Re: Normalization, Natural Keys, Surrogate Keys

From: Kai Ponte <>
Date: 24 May 2002 11:23:45 -0700
Message-ID: <>

> (Kai Ponte) wrote in message news:<>...
> >
> > In reflection I tend to agree. By using an artificial surrogate key -
> > aside from making the database easier to read - we avoid the problem
> > of potenially changing data.
> Well, I don't see how you make your database easier to read, if as in
> many OO designed databases I see User_OID instead of UserName, I don;t
> find that easier to read. Not to mention abominations like
> Language_OID, Zip_OID, Currency_OID and stuff like that.

I agree here - Hence I tend to use very descriptive field names. Here's an example from a personal database I'm setting up under MySQL.  I have a comments table with RowID, cmtBootID, cmtDateEntered, cmdText. Pretty easy to read, IMO. And don't even get me started on these COBOL programmers who designed our IMS and DB/2 databases.
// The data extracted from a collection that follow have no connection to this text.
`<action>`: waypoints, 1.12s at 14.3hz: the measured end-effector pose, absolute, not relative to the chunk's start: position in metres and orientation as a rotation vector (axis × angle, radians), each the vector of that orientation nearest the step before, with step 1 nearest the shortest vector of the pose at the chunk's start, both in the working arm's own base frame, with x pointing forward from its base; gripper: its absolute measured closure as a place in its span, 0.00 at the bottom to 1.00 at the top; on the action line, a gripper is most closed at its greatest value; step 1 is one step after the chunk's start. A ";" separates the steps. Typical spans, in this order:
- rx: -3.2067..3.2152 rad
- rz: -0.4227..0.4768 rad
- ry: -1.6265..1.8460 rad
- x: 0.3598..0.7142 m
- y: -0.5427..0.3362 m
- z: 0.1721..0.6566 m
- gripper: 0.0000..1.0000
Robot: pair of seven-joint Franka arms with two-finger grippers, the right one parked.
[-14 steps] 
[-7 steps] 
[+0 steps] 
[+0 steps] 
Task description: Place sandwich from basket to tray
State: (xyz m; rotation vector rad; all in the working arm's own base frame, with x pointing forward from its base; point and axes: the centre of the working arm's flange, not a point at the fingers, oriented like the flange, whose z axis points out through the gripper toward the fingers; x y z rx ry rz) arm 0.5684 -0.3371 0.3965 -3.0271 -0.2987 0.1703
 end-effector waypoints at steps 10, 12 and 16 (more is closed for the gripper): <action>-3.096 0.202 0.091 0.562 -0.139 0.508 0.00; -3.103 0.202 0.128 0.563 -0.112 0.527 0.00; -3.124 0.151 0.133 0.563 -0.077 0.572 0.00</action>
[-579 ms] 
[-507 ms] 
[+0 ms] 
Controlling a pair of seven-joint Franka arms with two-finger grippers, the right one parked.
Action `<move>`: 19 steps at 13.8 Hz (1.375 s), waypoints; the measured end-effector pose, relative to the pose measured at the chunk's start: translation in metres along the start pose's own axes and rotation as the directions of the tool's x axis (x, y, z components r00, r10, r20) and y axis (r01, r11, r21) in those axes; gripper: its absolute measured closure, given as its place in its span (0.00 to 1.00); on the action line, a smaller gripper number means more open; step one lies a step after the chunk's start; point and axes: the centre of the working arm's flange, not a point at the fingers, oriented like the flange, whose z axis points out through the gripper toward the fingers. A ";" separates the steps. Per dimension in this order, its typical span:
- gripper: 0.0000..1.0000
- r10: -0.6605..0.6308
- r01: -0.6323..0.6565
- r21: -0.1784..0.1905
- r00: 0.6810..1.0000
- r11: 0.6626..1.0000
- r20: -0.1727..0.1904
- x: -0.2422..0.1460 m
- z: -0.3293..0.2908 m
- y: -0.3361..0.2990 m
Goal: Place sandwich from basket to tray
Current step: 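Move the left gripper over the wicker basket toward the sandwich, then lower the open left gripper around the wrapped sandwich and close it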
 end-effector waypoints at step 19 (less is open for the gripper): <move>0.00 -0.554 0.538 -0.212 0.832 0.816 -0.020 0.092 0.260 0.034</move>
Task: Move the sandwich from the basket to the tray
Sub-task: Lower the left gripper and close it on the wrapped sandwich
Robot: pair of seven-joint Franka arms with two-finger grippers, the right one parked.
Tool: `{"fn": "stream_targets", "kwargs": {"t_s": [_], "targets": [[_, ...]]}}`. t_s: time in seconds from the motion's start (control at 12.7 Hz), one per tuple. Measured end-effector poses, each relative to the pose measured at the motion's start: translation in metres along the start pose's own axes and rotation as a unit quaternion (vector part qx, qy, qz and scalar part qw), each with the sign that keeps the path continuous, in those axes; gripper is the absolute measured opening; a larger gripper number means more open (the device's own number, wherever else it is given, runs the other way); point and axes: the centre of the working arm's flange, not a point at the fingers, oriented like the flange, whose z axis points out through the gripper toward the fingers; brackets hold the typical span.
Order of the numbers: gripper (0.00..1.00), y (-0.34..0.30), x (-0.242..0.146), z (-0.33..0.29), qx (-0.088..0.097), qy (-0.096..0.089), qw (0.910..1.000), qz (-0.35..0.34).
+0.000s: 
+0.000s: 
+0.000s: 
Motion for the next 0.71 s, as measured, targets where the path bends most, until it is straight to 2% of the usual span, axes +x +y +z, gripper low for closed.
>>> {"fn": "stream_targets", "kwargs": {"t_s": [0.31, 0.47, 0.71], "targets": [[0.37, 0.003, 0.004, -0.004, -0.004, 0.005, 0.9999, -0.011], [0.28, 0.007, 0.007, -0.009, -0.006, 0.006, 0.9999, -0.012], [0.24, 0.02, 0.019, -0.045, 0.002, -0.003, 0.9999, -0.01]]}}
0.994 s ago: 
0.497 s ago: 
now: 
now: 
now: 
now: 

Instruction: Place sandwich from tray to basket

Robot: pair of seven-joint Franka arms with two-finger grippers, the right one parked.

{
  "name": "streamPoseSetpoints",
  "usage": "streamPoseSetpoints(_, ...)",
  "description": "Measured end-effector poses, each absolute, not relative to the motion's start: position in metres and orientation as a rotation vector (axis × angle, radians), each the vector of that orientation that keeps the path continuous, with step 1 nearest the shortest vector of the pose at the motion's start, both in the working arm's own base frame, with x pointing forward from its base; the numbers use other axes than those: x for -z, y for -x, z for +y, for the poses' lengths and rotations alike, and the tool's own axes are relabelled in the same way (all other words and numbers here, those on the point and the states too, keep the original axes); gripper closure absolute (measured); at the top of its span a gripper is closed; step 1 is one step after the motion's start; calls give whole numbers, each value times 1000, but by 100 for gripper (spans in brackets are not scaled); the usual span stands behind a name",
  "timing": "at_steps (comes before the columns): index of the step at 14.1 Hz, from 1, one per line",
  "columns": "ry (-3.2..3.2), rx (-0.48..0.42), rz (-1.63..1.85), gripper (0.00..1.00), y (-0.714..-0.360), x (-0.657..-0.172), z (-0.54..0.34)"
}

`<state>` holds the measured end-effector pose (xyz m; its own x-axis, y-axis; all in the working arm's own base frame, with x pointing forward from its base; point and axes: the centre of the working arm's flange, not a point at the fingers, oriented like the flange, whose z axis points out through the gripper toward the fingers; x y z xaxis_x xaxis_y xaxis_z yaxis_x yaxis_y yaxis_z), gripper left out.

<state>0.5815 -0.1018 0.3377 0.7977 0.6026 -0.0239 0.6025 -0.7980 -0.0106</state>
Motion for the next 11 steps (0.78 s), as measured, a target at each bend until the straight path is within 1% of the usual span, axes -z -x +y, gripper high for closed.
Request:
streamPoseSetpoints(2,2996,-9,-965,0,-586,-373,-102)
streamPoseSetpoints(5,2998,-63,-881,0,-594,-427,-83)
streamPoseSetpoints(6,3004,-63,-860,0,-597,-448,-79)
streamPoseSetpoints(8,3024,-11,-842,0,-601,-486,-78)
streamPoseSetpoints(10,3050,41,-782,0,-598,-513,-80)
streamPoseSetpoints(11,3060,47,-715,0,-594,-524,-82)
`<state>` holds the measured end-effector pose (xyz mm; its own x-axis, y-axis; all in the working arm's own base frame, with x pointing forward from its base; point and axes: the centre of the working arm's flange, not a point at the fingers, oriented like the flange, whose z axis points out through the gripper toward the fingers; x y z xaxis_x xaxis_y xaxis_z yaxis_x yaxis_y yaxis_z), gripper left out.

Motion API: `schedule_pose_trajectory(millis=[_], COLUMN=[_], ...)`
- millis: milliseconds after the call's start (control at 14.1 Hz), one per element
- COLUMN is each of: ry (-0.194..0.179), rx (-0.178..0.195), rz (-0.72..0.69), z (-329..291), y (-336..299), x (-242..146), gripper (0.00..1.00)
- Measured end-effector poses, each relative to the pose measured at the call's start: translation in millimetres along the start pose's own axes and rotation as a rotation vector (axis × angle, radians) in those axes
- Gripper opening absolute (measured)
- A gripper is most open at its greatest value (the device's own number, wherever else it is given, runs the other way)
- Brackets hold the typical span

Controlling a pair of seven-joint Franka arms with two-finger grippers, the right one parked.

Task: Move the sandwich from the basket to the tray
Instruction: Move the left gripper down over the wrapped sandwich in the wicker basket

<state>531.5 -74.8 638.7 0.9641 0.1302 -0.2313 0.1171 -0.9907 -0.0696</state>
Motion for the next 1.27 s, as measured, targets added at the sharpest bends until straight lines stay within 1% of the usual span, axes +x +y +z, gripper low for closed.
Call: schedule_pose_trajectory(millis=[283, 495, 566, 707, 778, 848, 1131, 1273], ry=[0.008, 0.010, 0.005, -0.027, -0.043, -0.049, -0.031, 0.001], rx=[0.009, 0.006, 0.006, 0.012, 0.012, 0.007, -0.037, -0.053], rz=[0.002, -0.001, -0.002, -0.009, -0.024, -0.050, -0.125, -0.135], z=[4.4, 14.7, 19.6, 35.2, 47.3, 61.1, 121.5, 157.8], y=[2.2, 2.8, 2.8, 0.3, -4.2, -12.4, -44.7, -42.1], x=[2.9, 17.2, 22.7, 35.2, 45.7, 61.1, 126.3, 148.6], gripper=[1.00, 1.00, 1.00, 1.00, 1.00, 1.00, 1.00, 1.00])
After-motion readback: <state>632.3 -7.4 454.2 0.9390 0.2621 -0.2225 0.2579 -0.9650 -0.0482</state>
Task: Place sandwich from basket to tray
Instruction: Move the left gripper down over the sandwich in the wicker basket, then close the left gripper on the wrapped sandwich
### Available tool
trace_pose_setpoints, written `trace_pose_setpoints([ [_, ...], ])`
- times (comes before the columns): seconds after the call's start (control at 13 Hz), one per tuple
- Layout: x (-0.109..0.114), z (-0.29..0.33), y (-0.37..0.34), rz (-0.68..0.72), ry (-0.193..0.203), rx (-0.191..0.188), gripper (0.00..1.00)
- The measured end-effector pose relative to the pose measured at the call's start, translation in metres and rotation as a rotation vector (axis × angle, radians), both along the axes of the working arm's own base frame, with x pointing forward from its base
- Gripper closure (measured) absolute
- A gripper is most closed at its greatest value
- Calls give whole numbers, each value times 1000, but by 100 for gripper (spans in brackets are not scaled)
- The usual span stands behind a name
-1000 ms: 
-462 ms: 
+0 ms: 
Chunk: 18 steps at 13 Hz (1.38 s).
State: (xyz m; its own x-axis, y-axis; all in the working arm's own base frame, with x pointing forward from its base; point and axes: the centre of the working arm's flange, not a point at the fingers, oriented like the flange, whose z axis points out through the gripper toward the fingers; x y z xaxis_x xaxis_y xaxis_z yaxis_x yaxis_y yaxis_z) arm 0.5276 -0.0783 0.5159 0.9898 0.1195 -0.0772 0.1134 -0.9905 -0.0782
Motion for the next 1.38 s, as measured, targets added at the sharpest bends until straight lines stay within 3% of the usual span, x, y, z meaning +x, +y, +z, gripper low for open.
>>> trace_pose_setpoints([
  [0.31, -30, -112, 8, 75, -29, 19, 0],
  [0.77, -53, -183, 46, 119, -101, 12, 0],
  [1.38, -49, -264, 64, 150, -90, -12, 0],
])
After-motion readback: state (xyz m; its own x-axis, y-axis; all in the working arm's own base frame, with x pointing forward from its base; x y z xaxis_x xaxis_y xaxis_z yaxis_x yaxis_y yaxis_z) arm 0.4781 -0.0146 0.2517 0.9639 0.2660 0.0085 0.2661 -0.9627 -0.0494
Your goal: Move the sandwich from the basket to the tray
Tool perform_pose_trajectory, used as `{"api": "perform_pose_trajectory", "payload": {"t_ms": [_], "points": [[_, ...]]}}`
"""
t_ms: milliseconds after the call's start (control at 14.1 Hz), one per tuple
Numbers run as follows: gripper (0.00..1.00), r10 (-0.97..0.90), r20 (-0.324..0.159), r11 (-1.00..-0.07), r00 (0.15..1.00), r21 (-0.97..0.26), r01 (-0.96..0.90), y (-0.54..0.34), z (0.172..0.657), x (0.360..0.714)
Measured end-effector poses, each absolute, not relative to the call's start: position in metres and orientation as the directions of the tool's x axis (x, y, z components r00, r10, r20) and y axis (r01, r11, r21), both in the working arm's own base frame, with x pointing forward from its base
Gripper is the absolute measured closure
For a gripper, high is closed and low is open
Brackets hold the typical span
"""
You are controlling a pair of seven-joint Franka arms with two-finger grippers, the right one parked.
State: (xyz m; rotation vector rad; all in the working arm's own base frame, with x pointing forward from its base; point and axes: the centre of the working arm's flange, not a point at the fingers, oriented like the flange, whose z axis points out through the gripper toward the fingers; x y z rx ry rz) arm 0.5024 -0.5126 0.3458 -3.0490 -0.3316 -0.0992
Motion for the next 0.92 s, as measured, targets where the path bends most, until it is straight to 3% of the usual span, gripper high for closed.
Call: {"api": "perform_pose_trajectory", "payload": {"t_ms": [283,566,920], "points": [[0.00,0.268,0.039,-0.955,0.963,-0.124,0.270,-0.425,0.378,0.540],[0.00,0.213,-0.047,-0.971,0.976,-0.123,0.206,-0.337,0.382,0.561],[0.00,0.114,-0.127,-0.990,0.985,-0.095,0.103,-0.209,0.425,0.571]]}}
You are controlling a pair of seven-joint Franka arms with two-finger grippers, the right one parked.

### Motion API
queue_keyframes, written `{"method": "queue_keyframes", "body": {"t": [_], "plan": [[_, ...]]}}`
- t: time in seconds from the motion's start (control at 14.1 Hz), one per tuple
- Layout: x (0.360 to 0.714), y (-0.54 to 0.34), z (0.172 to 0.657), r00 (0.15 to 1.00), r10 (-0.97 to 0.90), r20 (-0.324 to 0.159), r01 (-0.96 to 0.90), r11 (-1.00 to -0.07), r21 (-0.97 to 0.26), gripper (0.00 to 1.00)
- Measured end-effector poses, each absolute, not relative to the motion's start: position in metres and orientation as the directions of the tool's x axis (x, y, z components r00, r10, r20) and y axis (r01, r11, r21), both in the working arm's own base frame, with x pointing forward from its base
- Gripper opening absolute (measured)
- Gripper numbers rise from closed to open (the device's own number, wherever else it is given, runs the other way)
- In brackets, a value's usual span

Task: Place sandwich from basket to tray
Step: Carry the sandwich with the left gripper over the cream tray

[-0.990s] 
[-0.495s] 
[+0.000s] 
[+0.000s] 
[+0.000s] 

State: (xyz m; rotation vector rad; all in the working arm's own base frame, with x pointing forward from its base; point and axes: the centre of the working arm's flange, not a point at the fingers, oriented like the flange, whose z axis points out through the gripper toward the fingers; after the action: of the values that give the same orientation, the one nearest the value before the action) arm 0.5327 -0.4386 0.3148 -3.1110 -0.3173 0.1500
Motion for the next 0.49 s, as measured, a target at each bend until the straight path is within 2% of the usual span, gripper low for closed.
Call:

Some examples: WRK-MAPT-CURR-YEAR-X, CWD-FRLG-QUAL, CWDOICMT-SSA... These all-caps examples are from a COBOL program I'm modifying in our IMS system.

> >What if, for example, the person
> > providing the SSN provided a false SSN? Does that happen? Yes. Often.
> Well, then if it happens there has to be business rules to deal with
> this "happening". Relying on the surrogate key, does not solve the
> problem, it simply says that you're hiding your head in the sand,
> praying for the best.

Yes, and - I'm sorry - I didn't make that clear in my post. Relying soley on the DB to enforce anything is - in my book - not a good practice. I believe wholly that the database is part of an application. It should be designed as part of the application and not in a theoretical vacumn. I believe, therefore, the database designer needs to work with the appliccation designers.

In the case I demonstrated above, which is a real-world example, the end users are required to generate a "fake" SSN for new people who either don't have an SSN assigned yet or cannot remember thiers. The end users are typically instructed to provide 999-99-9999 as the SSN.

In terms of checking for a duplicate when a surrogate key is used then that can be done through the application. If this is practiced then you can choose what to do with the duplicate entry - reject it, allow it, modify the existing entry.

> For example, if I have a surrogate key in your system, and I come to
> ask the operator to change my SSN, something is not quite right.

Um, why? You mean not right with the DBMS or not legally right?

> That's probably a bad design.
Probably is a bad desing in terms of theory, but it works for us. In designing databases with well over 50 tables and millions of records, it makes for very easy maintenance and upgrades, which is my primary goal as a developer and project manager.

> but at the very least if
> ResourceService represents the relationships between Resource and
> Service you SHOULD drop RowID altogether and have the normal primary
> key (ResourceID, ServiceID).
Which would bring me back in to the nightmare of reading goofy primary keys joined out of multiple columns - exactly the sort of thing I am avoiding. Besides if 49 tables use RowID as the primary key and one doesn't that breaks my design apart.

> What does it mean if you have two rows differing only by RowID ? It
> means nothing is a data error.
Huh? :)

> Furthermore, when a program might want
> to delete a record, it might delete by rowID (only one of the logical
> duplicates) while from the logical/business rules point of view the
> system will still contain the reklationship between resource and
> service when it shouldn't.
...and that's where the programmers come in to play. In my detailed documentation I always ensure that these things get taken care of.  

> >I could have used the address as part of the primary key, but...
> You can't. The burden of the physical implementation of a B-tree index
> might be too great. H
B-tree? AAAAAAHHHHHH! (Sorry, six years of dealing with Keyfile, five years of dealing with Btrieve and two years of dealing with IMS have taken their toll.)

> Having a surrogate primary key shouldn't let you off the hook. As a
> rule of thumb, you always HAVE TO HAVE an alternate UNIQUE constraint.
I respectfully disagree with "always have to have." Yes, it may often be necessary, but not always.  

> A good rule of thumb is to always and automatically start your design
> by identifying natural keys and using them, and only when you discover
> serious difficulties at the implementation/physical level, only then
> you introduce surrogate keys, while you keep the UNIQUE constraints.
> You might want to drop the idea of declaring PRIMARY KEY in most cases
> and use only CONSTRAINT xxx UNIQUE ...
Unless I'm wrong, in both MySQL and M$SQL you must identifiy a primary key. Something I don't know?

> You might want to have a look at:
I've downloaded the PDF and will be reading it on the way home this evening.

Thank you for your input to this matter. I hope I don't offend anybody by offering my warped view on the world.